Source Code Analysis: Code Sniffer
Choice problem
In the previous article we examined the only way of code analysis – PHP tokinizer. But digging deeper you’ll find many of options. Well-known expert of the subject Sebasitan Bergmann points out following
- Dynamic code analysis -* Xdebug (can be coupled with PHPUnit) -* php-code-coverage
- Static code analysis -* Token-Level Analysis by ext/tokenizer and PHP_TokenStream -* Syntax-Level Analysis by PHP_Reflection_AST and ext/parse_tree -* Bytecode-Level Analysis by ext/bytekit As far as you see, with such a set of tools you can do whatever you want.

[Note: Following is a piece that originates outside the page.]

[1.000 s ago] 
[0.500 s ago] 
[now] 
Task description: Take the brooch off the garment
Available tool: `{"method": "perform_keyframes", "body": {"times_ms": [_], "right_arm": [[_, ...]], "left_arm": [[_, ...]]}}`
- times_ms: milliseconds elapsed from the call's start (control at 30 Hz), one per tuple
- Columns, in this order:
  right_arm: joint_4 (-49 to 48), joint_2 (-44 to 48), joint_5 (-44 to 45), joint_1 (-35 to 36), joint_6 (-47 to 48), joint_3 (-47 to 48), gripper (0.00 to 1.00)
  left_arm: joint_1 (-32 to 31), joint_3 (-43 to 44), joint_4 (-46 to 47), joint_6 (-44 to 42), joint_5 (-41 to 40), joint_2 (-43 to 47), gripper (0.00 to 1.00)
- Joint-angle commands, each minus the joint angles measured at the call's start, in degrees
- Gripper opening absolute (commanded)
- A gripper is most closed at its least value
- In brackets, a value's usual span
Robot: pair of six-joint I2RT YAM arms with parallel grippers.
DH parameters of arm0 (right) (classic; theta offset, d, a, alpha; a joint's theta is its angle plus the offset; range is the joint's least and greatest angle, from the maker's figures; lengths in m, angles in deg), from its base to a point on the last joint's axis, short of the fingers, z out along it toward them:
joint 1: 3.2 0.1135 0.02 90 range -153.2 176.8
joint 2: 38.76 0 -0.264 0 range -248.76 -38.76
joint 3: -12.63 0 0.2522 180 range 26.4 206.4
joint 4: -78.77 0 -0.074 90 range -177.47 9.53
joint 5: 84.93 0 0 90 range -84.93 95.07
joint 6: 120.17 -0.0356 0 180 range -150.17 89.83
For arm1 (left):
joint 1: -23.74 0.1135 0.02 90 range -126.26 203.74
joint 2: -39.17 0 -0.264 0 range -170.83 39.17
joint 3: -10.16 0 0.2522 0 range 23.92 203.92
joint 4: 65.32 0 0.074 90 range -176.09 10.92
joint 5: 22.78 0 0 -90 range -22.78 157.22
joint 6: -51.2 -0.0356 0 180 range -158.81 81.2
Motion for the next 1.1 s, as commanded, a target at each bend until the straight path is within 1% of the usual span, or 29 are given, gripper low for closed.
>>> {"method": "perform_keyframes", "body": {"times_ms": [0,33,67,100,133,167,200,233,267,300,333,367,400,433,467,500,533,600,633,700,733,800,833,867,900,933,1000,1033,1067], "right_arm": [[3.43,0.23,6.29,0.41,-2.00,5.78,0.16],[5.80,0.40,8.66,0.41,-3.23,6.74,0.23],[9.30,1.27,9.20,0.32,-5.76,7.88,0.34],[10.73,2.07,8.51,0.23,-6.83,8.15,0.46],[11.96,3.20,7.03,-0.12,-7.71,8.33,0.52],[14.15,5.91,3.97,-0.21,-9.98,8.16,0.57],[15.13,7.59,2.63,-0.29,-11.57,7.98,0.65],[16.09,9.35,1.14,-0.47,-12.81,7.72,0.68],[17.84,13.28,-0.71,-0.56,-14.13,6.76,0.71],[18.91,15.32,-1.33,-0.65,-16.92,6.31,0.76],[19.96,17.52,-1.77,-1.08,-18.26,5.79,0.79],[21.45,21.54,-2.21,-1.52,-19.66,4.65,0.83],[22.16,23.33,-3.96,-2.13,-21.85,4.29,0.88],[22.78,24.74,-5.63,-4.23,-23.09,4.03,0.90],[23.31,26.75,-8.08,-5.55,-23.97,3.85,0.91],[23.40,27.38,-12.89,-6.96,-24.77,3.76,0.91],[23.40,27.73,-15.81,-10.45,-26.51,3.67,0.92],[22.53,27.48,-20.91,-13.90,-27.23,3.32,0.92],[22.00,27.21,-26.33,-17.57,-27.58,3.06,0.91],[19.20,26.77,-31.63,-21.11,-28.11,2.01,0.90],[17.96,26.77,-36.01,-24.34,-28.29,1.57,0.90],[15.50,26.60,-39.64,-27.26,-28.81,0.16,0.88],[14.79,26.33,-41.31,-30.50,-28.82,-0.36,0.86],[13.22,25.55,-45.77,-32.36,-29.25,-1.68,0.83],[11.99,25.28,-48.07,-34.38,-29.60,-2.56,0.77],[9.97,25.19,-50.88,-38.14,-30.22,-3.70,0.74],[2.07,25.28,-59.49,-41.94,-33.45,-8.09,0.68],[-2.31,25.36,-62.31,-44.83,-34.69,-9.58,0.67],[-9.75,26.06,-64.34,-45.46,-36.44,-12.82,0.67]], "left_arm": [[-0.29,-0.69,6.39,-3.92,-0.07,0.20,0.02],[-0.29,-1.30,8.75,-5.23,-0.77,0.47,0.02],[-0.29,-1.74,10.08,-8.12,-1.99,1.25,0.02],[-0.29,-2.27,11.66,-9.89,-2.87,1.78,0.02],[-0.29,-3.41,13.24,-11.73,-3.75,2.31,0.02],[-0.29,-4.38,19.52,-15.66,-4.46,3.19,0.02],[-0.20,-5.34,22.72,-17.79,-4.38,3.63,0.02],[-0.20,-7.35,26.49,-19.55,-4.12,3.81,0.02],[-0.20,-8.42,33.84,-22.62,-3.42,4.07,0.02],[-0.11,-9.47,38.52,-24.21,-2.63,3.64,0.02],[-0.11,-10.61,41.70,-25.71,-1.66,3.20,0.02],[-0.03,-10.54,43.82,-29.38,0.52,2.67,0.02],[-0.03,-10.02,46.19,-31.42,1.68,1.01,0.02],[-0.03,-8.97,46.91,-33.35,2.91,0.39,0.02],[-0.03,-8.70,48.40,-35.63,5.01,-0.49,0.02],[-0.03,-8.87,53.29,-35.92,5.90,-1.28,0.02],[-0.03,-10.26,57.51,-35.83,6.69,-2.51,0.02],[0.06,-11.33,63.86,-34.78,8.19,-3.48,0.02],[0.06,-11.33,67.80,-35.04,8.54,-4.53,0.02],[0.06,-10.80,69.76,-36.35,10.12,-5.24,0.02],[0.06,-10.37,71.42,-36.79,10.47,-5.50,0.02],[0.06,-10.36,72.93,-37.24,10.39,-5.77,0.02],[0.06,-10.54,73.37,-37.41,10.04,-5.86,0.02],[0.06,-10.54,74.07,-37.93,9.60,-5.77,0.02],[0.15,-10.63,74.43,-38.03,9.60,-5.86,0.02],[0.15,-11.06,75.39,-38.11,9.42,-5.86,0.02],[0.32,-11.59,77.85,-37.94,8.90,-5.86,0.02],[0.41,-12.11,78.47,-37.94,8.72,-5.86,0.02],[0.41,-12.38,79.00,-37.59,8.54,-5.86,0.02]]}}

But here we are going to discuss the only application, which is known as code sniffing.
Code Sniffer
Ok, you have some team, working on the projects and, obviously, you have some code convention to adhere. The lead, making code review, checks the compliance with standards by sight. Common, tell me you are not fond of it. There is an amazing tool but again by Sebastian Bergmann so-called PHP CodeSniffer. Ideally you just select from provides standards and particular sniffs what you need, point them into new created standard folder (/Standards/YourCompany/YourCompanyCodingStandard.php) ad now you can check the source code automatically. When using the command line it can look like that:
phpcs --standard=./Standards/YouCompany ./pathToSourceCodeFiles > report.txt
You’ll find in the report.txt what is wrong with you code. Going further, you can bind the instruction to the application builder script. So when you are deploying project test version / production version from developers SVN, all the committed code is checked by the code sniffer. The report will likely appear in CI-tool if you use any. For example, phpUnderControl has precise section CodeSniffer where the report can be bound to.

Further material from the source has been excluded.